New York's Island of Lost Souls

• http://www.dailymail.co, By SHEILA FLYNN

The plain wooden coffins are lowered, one by one, from the back of a morgue truck into the hands of waiting inmates, men standing in a pre-dug trench already filled with other bodies on a small, narrow strip of land off the coast of the Bronx. The only other people on the island – beside the inmates and the dead – are armed Department of Correction officers, overseeing this New York City burial as the rest of the nation's largest metropolis – almost wholly unaware this place exists – get ready for work.
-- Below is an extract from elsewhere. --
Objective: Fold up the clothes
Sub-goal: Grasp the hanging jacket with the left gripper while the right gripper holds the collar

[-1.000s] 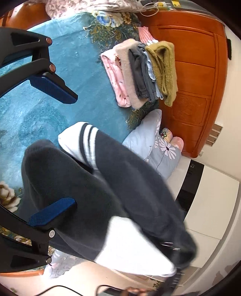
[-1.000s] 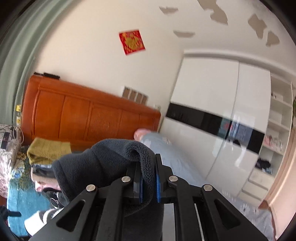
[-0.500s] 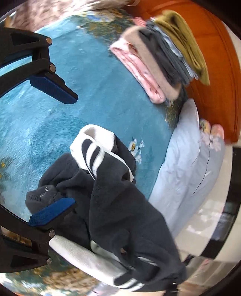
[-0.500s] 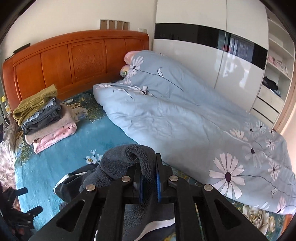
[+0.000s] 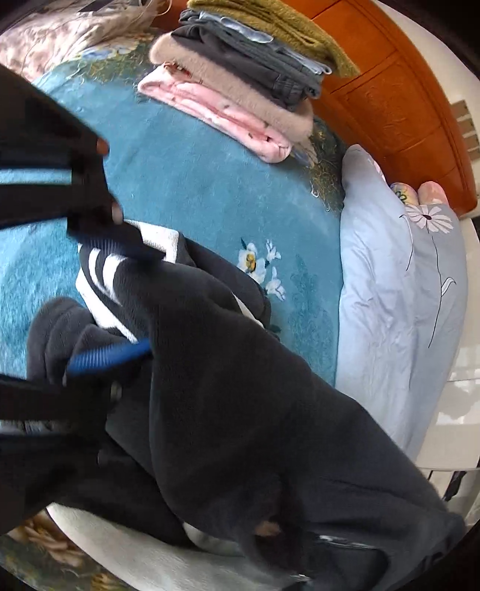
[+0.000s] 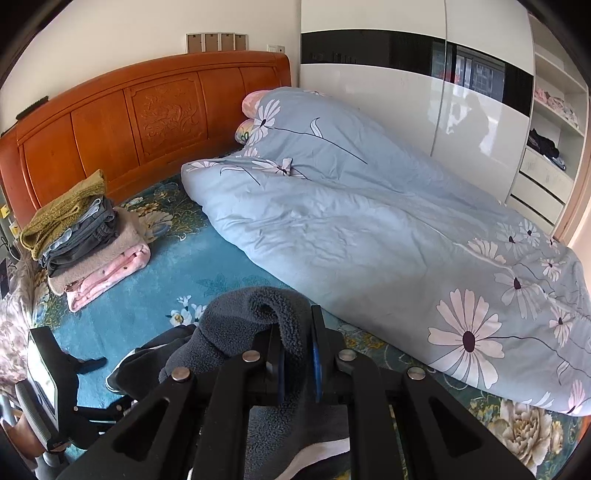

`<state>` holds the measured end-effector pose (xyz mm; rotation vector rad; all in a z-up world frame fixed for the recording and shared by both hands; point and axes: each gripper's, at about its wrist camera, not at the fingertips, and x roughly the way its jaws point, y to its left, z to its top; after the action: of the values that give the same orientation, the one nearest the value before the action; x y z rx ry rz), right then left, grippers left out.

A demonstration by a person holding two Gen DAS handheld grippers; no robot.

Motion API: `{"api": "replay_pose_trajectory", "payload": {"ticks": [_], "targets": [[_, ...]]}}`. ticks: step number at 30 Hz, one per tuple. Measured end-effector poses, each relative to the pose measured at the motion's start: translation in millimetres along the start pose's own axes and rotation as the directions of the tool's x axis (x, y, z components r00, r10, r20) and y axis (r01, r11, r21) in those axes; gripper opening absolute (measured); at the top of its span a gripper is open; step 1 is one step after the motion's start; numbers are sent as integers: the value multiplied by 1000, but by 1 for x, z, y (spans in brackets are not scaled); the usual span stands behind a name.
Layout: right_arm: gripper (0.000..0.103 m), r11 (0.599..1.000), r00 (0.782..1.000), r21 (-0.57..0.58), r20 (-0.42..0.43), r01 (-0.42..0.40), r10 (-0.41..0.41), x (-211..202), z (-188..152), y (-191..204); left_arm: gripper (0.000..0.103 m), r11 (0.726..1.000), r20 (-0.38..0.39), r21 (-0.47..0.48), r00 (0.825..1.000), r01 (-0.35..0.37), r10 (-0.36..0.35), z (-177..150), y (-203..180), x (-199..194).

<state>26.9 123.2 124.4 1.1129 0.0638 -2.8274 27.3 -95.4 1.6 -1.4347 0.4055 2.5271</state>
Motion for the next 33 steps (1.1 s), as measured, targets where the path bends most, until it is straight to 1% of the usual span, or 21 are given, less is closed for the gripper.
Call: {"api": "replay_pose_trajectory", "payload": {"ticks": [1,3,6,7,9,12,14,16,17,19,21,22,24,26,28,31,32,33], "targets": [[11,1000,1000,9,-2,-8,8,0,0,0,9,1000,9,-3,1000,-13,13,1,-1,-2],[11,1000,1000,13,2,-19,19,-3,0,0,7,999,38,-19,999,-29,30,2,0,-10],[11,1000,1000,7,22,-13,13,-10,2,1,6,996,120,-73,991,-51,59,7,12,-38],[11,1000,999,13,35,-11,10,-14,5,0,6,994,149,-90,986,-60,73,10,16,-49],[11,999,997,32,71,-12,10,-24,14,-2,6,990,217,-117,970,-84,108,20,28,-77],[11,999,990,38,142,-34,29,-46,35,-5,6,980,321,-155,932,-122,167,37,45,-128],[11,999,977,18,209,-43,39,-69,52,-3,6,971,397,-192,893,-145,212,48,58,-170],[11,999,957,-8,286,-45,45,-95,67,0,6,962,458,-223,854,-157,246,53,69,-208],[11,999,945,-20,324,-43,47,-108,74,1,6,958,490,-238,832,-162,262,54,74,-229],[11,999,921,-28,387,-41,49,-134,85,2,6,949,536,-265,792,-170,291,50,82,-263],[11,999,903,-14,427,-49,51,-154,88,0,6,943,567,-293,766,-156,302,40,89,-290],[11,999,898,-6,437,-52,49,-161,85,-2,6,942,575,-298,760,-151,304,32,89,-297],[11,998,889,11,456,-56,45,-175,80,-5,6,943,583,-293,753,-155,305,14,85,-305],[11,999,887,15,460,-48,35,-183,67,-8,6,947,590,-282,750,-153,298,-6,77,-305],[11,999,890,19,455,-42,28,-190,51,-11,6,955,600,-272,754,-121,267,-24,71,-308],[11,999,891,33,454,-13,-4,-201,28,-18,5,966,618,-256,760,-45,199,-54,55,-330],[11,999,888,43,460,-7,-14,-208,25,-24,5,969,625,-248,760,-21,176,-61,50,-341],[11,999,884,53,467,-1,-24,-215,21,-29,5,972,637,-237,756,3,153,-67,44,-356]]}}
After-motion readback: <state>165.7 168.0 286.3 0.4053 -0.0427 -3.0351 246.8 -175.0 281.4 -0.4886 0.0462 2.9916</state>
This is just a regular Thursday on Hart Island, essentially the city's potter's field – though not all who end up here, it turns out, are destitute or unknown. The bodies are collected from the city morgues several times a week, ferried to a dock at the end of a residential street by a truck driver who alternately naps and drinks Dunkin Donut's coffee as he awaits the arrival of inmates from Rikers Island. Then the morgue truck and the inmates take a boat across the Long Island Sound, disembarking to drive along unpaved roads to open grave sites. Trenches ten feet deep are left open, week after week, until they're filled with 150 adult coffins, stacked three high, or 1,000 tiny pine boxes holding babies. Once the trenches are filled, the graves are covered in and eventually marked with nothing more than a stark white stake. The dead, on Hart Island, are nameless. It's the largest mass burial site in America.